Data supplied:
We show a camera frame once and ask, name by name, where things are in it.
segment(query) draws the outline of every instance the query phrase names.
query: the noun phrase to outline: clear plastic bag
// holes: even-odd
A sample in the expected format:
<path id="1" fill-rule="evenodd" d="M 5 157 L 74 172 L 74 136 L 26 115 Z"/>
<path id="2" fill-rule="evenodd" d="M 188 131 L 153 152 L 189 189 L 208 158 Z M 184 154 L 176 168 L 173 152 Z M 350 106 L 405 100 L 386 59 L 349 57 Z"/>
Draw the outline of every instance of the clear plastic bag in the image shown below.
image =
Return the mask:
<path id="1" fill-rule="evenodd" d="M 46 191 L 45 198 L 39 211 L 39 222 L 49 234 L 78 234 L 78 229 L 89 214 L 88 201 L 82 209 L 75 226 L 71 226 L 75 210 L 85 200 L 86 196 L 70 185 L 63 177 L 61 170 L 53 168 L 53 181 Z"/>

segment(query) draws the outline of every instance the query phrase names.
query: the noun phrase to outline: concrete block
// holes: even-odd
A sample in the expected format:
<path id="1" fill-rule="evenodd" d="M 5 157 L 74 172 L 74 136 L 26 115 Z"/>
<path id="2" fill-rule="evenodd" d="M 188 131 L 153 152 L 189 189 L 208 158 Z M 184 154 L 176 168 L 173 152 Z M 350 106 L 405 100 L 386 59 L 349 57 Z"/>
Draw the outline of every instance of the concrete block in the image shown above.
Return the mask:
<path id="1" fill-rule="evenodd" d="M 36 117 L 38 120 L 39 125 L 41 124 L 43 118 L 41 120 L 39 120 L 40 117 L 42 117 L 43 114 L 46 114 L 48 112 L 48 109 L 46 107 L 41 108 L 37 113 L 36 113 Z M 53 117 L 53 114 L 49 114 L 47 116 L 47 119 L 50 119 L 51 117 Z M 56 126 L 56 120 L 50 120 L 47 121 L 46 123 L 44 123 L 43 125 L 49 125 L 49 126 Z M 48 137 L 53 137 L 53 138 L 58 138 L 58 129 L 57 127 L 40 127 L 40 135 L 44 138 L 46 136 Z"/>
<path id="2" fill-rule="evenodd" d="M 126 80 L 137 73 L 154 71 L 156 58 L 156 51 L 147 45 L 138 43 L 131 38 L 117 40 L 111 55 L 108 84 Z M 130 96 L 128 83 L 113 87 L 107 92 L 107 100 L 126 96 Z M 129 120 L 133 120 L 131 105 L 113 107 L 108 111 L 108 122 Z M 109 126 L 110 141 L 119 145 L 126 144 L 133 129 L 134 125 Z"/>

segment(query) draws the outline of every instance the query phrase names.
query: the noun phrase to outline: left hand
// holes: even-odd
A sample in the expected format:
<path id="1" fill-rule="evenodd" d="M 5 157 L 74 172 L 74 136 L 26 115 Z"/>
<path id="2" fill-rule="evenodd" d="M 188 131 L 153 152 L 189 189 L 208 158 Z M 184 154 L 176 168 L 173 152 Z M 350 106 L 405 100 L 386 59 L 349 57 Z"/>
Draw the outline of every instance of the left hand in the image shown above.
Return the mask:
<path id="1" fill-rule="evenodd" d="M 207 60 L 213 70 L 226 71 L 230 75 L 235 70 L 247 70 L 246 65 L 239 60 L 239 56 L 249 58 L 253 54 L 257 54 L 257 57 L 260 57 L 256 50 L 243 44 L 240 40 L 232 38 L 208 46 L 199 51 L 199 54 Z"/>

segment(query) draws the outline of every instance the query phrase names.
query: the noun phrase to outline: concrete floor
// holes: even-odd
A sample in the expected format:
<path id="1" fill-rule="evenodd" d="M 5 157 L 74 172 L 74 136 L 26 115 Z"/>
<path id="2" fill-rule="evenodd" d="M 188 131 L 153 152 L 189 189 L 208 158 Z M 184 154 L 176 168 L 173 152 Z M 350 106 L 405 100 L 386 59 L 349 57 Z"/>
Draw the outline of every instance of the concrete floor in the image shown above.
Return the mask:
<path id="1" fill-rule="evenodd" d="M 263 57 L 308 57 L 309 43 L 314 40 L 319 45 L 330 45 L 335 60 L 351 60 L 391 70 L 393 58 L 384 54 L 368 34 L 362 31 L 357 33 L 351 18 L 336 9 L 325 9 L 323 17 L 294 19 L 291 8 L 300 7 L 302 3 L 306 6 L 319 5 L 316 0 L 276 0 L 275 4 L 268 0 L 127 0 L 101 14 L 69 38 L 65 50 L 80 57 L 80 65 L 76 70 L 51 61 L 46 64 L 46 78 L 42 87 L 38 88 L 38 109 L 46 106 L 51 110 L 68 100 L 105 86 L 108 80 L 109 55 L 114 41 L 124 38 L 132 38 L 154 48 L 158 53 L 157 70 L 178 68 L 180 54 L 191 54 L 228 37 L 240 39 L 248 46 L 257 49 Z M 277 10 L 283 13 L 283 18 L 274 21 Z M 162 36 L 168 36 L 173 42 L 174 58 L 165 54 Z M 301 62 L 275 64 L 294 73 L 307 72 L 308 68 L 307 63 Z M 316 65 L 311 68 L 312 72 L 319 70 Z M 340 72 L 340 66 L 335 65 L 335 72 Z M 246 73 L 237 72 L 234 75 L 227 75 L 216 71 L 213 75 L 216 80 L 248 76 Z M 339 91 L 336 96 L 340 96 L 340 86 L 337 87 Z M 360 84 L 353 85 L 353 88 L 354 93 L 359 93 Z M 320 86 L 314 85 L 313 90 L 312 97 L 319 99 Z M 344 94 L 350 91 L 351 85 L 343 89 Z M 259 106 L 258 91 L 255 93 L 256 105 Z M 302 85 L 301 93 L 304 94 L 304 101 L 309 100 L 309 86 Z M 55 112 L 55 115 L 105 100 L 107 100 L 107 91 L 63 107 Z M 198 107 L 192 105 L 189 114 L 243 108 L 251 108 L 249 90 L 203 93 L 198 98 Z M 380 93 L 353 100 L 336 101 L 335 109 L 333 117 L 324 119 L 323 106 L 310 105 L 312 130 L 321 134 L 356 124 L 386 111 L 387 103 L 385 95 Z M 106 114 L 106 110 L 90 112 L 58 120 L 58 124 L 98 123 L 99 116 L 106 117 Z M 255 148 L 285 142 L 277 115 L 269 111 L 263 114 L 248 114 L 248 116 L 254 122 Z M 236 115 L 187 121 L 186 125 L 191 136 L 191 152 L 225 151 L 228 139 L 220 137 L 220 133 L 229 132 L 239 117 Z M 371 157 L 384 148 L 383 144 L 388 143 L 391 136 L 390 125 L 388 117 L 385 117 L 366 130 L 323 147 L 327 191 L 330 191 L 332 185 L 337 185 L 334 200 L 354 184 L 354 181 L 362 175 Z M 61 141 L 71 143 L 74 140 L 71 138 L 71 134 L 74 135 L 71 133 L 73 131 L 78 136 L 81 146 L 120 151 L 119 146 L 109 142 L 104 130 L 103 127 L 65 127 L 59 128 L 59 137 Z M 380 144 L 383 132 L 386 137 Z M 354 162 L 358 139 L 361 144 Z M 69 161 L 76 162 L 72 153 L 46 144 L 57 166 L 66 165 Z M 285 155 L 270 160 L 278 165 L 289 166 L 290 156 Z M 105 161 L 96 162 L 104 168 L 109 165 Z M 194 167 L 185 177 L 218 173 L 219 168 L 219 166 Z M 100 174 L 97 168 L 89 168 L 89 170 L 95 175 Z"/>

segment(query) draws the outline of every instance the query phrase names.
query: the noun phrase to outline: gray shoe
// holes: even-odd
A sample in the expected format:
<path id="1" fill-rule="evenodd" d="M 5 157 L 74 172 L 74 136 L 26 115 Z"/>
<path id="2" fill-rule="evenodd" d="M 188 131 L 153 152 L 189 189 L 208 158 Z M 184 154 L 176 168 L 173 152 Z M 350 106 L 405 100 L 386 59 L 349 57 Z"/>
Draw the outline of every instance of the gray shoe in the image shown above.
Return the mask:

Your assignment: Looking through the records, copy out every line in which the word "shoe" is found.

Task answer:
query: the noun phrase to outline: gray shoe
Draw the outline of every instance of the gray shoe in the image shown above.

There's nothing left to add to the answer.